Collecting on loans was like 'Social Security payments' for aging mobster: turncoat
A mob turncoat spilled the beans today on his former employer -- saying the geriatric Colombo underboss on trial for racketeering loved collecting high interest on loans he doled out.
Guy Fatato, a former mobster-turned-informant, said Colombo crime family underboss John "Sonny" Franzese once collected a huge vig on a $30,000 gambling debt he had handed out.
"It's like Social Security for the mobster crowd [who make] these loans with high-interest payments," Fatato testified before a Brooklyn federal court jury.
Fatato wore a wire for the feds and caught Franzese making the outlandish boasts.
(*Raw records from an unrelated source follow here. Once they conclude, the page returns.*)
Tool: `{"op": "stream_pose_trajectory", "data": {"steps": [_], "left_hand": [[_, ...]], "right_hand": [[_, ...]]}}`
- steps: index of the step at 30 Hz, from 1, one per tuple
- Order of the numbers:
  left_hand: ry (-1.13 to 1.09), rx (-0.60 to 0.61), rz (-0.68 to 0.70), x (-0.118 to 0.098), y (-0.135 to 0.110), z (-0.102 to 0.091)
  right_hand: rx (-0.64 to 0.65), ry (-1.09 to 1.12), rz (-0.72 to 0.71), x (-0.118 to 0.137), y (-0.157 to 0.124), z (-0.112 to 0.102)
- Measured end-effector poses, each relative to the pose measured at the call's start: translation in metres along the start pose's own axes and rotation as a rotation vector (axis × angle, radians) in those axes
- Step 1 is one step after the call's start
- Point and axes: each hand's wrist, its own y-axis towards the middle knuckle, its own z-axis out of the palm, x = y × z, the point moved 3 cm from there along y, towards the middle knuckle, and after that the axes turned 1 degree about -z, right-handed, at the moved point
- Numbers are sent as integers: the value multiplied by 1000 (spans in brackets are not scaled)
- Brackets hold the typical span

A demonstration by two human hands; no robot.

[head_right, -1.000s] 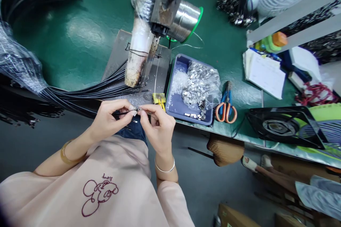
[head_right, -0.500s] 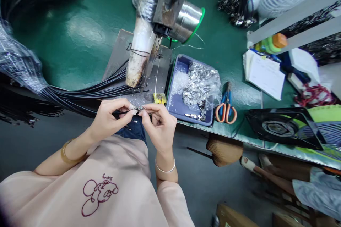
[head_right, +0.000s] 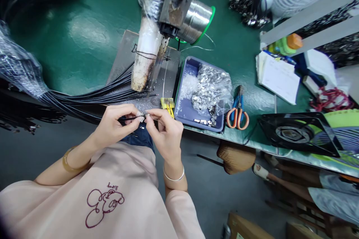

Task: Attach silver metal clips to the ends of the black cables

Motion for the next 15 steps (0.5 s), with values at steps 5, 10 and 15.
{"op": "stream_pose_trajectory", "data": {"steps": [5, 10, 15], "left_hand": [[-65, 44, -91, 1, 1, -3], [26, 67, 38, -3, -1, -6], [74, -19, 107, -2, -6, -3]], "right_hand": [[-107, -50, -66, -1, 0, -9], [92, -29, -5, 6, 10, -9], [14, -133, -43, 10, 9, -10]]}}
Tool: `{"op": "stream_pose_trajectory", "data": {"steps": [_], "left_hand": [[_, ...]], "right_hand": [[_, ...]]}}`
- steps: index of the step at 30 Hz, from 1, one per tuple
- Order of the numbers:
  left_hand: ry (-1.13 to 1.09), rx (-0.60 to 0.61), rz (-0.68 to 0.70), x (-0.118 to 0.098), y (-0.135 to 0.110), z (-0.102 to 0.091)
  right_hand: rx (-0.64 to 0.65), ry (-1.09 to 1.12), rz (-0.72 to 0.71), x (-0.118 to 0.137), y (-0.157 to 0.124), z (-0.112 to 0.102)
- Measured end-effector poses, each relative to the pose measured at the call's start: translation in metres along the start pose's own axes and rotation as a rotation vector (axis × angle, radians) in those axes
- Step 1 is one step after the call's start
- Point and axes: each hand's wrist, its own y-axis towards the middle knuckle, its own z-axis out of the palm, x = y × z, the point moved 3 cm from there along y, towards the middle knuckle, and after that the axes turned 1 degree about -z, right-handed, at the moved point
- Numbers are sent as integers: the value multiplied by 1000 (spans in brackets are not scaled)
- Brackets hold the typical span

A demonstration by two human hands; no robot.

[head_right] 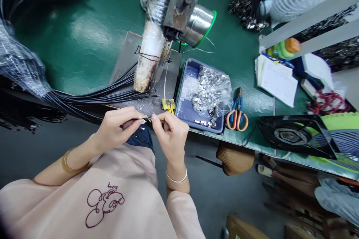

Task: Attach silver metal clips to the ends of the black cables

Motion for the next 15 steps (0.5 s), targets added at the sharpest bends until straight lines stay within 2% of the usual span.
{"op": "stream_pose_trajectory", "data": {"steps": [2, 4, 6, 10, 15], "left_hand": [[-135, -22, -173, 6, 1, 2], [-303, -30, -355, 12, 3, 3], [-431, -31, -475, 16, 6, 3], [-513, -38, -537, 17, 13, 2], [-518, -57, -513, 16, 19, 3]], "right_hand": [[-164, 6, -47, 1, -5, -4], [-307, 121, -69, 0, -10, -8], [-372, 217, -57, -2, -13, -8], [-354, 144, -94, -5, -13, -1], [-274, -96, -386, -1, -9, 13]]}}
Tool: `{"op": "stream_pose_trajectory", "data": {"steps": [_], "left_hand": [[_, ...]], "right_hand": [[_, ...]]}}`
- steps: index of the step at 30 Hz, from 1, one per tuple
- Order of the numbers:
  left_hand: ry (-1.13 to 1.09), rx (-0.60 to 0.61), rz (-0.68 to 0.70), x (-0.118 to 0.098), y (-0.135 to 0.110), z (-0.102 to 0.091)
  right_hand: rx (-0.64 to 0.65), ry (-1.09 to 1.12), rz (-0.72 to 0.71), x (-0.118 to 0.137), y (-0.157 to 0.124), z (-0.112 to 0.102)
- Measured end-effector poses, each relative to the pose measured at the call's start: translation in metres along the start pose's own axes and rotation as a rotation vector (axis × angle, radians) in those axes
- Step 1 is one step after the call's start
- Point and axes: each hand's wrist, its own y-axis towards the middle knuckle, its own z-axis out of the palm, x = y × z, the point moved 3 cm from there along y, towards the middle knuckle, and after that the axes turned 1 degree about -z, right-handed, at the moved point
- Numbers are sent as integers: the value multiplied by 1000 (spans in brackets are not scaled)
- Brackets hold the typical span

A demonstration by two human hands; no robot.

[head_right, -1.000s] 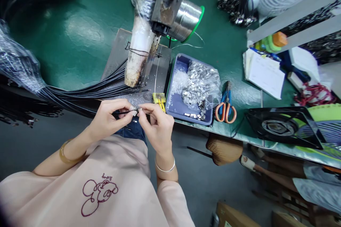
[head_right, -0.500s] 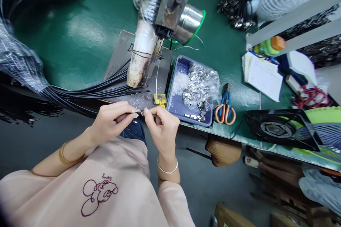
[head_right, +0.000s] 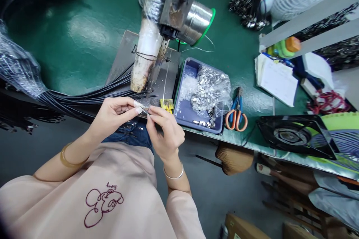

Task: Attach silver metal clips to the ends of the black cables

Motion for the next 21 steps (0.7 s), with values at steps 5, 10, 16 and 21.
{"op": "stream_pose_trajectory", "data": {"steps": [5, 10, 16, 21], "left_hand": [[14, -37, 31, 0, 4, 1], [57, -70, 45, 1, 7, 2], [91, -100, 54, -3, 9, 4], [97, -110, 39, -6, 10, 4]], "right_hand": [[-13, -19, -9, -3, 2, 7], [0, 21, 54, -7, 4, 9], [-8, 50, 63, -8, 6, 9], [7, 6, 59, -4, 9, 7]]}}
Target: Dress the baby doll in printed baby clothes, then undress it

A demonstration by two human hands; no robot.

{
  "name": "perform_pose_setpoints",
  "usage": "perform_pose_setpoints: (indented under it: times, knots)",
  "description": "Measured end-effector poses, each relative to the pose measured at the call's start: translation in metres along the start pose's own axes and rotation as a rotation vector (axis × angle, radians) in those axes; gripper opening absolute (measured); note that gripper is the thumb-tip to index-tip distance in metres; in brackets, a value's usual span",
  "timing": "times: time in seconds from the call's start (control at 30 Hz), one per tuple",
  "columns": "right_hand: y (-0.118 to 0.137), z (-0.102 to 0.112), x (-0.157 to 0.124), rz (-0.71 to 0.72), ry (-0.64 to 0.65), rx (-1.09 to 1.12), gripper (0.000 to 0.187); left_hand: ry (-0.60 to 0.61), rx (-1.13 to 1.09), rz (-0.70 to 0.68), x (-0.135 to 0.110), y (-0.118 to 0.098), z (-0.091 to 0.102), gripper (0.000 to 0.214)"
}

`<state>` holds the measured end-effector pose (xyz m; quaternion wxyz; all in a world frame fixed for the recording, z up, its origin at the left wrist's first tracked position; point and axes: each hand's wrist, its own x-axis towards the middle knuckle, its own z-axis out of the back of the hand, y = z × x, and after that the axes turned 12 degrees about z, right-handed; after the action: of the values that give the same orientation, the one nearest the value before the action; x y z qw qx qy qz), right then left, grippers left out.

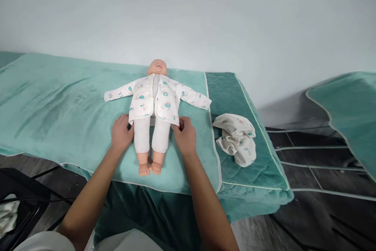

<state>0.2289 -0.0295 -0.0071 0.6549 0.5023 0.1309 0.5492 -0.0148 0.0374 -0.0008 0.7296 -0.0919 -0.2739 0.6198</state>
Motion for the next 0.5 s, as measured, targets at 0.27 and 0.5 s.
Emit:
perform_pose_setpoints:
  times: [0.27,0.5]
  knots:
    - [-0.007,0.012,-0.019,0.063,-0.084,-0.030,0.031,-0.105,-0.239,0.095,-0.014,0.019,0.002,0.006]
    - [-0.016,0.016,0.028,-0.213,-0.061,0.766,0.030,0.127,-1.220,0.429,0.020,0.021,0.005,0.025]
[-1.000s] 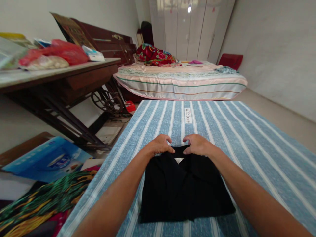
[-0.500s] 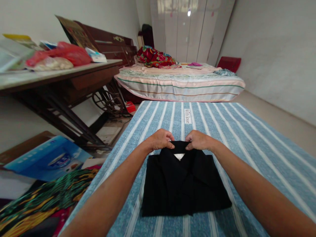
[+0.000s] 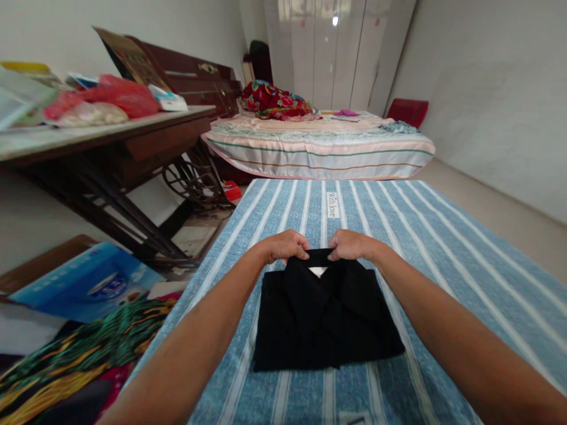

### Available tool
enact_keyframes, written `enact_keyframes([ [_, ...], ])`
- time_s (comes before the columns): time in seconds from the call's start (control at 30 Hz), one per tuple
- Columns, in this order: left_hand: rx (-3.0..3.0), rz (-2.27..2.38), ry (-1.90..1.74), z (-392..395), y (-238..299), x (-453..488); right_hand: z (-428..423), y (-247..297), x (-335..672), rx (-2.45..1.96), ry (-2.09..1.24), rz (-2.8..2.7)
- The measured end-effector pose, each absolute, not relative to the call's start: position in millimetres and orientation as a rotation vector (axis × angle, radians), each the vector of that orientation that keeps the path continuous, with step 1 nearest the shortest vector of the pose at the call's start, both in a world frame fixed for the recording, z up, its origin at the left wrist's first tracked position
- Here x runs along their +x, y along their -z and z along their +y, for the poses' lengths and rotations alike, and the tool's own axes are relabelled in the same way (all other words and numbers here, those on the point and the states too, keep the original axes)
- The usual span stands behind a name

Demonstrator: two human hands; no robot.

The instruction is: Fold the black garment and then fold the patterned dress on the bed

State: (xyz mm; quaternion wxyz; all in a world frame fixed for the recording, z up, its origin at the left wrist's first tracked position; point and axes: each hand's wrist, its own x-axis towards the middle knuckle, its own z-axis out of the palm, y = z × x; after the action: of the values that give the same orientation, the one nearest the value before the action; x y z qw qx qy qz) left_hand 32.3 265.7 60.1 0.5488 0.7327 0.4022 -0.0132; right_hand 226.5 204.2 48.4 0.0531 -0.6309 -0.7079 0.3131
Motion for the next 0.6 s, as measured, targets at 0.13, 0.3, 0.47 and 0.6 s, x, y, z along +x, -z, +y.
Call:
enact_keyframes([
  [0.13,1.732,0.989,-0.004,265,-56,34,202,-43,227,-1.929,-1.016,-2.041],
  [0.3,1.703,1.024,-0.038,268,-47,28,195,-36,233,-1.905,-1.076,-1.898],
  [0.47,1.644,0.974,-0.060,264,-50,6,181,-25,251,-1.678,-1.226,-1.777],
  [0.6,1.625,0.957,-0.050,256,-56,-18,167,-20,270,-1.464,-1.436,-1.644],
])
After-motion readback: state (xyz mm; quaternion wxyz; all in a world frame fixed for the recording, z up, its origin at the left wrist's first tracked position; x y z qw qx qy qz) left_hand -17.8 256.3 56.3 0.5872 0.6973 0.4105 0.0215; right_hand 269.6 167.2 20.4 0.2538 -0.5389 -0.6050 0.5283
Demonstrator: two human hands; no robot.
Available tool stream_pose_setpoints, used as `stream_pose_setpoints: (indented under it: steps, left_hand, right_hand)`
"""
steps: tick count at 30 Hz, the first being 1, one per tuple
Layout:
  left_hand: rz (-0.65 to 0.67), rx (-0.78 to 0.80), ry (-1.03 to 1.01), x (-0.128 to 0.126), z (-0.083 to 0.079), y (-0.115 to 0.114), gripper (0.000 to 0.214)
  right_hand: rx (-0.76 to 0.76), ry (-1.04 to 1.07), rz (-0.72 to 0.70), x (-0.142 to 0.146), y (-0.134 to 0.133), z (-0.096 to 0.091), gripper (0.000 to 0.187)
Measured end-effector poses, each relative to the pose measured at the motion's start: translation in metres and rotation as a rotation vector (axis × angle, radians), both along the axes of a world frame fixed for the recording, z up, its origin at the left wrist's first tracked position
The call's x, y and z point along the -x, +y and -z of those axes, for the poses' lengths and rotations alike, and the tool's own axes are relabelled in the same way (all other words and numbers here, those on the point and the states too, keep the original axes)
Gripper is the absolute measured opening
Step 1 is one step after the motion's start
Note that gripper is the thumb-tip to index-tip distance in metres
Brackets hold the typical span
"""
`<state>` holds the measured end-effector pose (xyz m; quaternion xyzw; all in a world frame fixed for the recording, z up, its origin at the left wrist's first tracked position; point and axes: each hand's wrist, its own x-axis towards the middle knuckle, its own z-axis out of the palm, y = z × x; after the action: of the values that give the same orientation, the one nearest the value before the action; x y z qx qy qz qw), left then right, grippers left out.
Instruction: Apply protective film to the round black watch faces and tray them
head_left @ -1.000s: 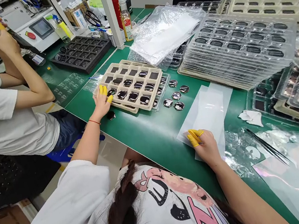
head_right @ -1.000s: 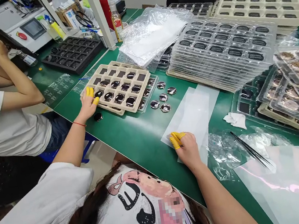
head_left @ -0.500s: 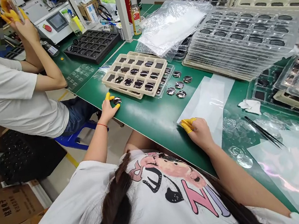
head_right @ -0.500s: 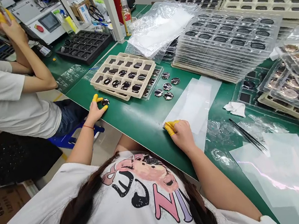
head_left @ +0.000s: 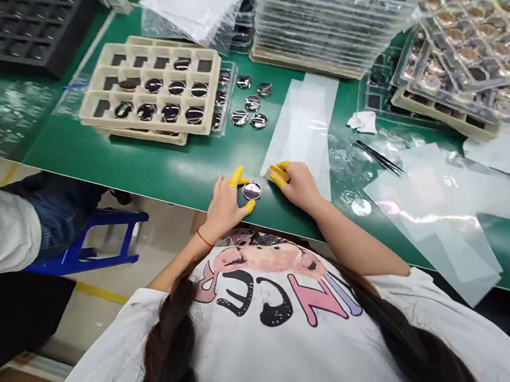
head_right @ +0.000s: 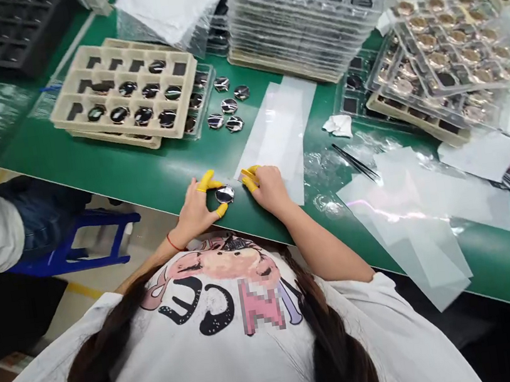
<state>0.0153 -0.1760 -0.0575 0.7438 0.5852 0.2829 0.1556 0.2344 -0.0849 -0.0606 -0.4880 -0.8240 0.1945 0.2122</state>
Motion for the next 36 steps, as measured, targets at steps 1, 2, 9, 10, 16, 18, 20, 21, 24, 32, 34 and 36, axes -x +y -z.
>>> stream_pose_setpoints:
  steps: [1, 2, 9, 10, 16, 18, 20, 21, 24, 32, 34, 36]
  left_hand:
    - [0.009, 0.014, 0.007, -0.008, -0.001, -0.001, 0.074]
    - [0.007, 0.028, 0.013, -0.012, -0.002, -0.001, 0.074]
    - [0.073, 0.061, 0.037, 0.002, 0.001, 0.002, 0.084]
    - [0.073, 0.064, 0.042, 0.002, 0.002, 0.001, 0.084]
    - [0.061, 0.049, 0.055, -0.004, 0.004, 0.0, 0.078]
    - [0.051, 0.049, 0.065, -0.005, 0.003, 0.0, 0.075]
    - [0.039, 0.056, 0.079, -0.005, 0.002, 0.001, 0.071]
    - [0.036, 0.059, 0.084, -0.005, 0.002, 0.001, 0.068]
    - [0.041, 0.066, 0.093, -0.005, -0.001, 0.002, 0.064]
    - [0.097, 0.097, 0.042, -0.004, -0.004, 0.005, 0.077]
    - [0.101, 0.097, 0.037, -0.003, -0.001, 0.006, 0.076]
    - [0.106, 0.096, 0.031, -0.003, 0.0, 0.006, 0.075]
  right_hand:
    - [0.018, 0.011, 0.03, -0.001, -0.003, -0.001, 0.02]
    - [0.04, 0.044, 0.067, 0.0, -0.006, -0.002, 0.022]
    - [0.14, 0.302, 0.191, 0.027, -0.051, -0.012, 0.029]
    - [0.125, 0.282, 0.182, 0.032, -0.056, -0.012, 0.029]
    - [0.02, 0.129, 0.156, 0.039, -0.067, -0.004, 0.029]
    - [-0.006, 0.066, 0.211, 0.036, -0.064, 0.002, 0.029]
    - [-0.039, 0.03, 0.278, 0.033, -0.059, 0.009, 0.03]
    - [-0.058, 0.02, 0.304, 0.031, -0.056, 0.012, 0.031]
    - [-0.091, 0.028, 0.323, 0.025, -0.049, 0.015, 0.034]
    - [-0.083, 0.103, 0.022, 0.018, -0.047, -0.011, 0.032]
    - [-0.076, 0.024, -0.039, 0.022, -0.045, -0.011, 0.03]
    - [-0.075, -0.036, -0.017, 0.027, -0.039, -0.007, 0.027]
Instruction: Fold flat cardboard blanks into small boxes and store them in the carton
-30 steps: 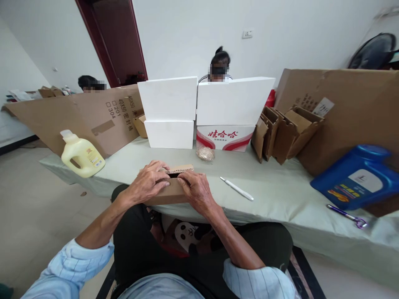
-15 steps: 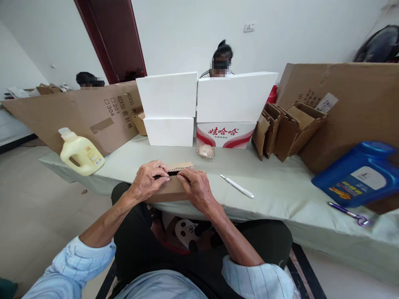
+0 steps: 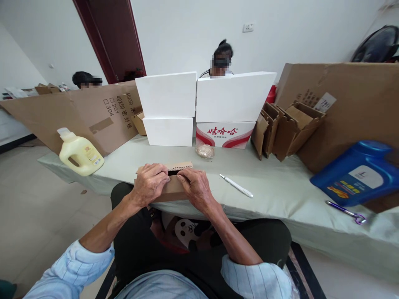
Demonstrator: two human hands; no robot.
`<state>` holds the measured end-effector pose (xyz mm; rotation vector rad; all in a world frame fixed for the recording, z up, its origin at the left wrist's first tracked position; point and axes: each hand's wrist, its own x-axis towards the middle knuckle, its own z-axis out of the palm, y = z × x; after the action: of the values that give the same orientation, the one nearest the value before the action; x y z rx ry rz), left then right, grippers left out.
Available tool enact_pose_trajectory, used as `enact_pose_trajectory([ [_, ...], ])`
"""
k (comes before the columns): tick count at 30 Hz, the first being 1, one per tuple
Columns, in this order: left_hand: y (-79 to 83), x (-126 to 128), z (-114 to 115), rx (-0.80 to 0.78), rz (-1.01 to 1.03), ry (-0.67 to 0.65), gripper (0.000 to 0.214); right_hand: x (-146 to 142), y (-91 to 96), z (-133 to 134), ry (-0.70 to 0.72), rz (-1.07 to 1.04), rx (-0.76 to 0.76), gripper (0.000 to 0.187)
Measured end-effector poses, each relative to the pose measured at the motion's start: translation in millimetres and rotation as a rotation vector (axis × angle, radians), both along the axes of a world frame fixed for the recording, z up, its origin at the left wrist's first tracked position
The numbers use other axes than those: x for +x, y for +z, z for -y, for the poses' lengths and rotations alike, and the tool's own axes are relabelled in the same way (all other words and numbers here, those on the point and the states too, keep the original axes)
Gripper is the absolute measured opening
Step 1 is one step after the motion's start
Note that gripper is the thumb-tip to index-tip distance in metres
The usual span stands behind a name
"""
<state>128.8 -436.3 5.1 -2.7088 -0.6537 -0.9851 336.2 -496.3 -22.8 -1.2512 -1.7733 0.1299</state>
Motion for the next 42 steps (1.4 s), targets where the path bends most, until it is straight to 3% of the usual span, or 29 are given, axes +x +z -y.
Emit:
enact_pose_trajectory([
  [6,3.6,-3,0,-0.026,0.018,0.022,0.016,-1,0.3,0,0.006,0.011,0.01,0.021],
  [15,-0.7,4,11,0.213,-0.051,0.113,0.016,-1,-1.9,-3,-0.001,-0.015,0.045,0.02],
  [24,-0.9,4,21,0.178,-0.126,0.101,0.017,0,-2.7,-3,-0.025,-0.016,0.06,0.019],
  [27,6.9,2,28,0.038,-0.005,-0.112,0.021,-1,-5.3,-2,-0.02,-0.002,0.045,0.02],
  [29,17.1,-2,32,-0.141,0.119,-0.304,0.02,-2,-7.4,-1,-0.009,0.008,0.038,0.021],
  [31,28.8,-11,30,-0.325,0.244,-0.39,0.018,-3,-9.1,1,-0.009,0.013,0.052,0.021],
  [34,41.2,-27,17,-0.53,0.437,-0.285,0.015,-2,-12.0,8,-0.019,0.01,0.083,0.02],
  [37,43.2,-41,1,-0.726,0.554,-0.185,0.013,-2,-17.9,16,-0.026,-0.027,0.112,0.02],
  [42,35.4,-45,-12,-1.002,0.519,-0.233,0.019,-10,-32.4,31,-0.135,-0.112,0.146,0.025],
])
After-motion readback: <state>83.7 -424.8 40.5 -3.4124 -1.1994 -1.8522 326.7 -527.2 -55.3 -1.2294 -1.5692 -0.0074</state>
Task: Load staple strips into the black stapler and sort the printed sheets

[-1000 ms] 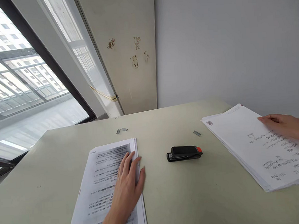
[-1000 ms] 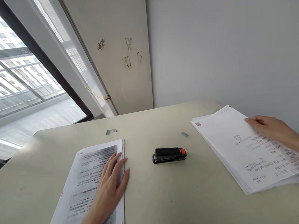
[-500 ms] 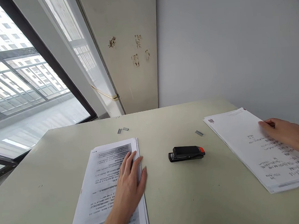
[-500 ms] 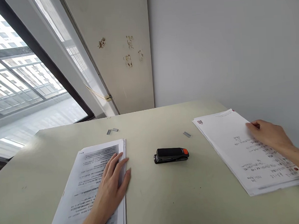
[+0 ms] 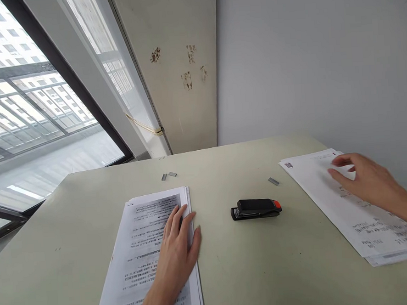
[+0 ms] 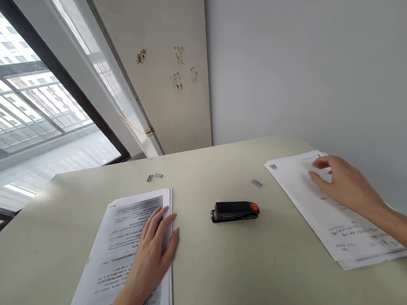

Authorities say behind the scenes another informant recorded him bragging about rubbing out Mafia rivals and advising that the best way to dispose of body parts was to dry them out with a microwave and grind them up with a garbage disposal.
Franzese was convicted in 1967 in a bank robbery, sent to prison and paroled in the late 1970s. Though never convicted of another crime, authorities say he rose to second-in-command of the Colombos.
He also kept meeting with mob associates in public places -- a habit that violated his parole and landed him back in prison multiple times. Two years ago, he was arrested on the racketeering indictment and later freed on $1 million bail.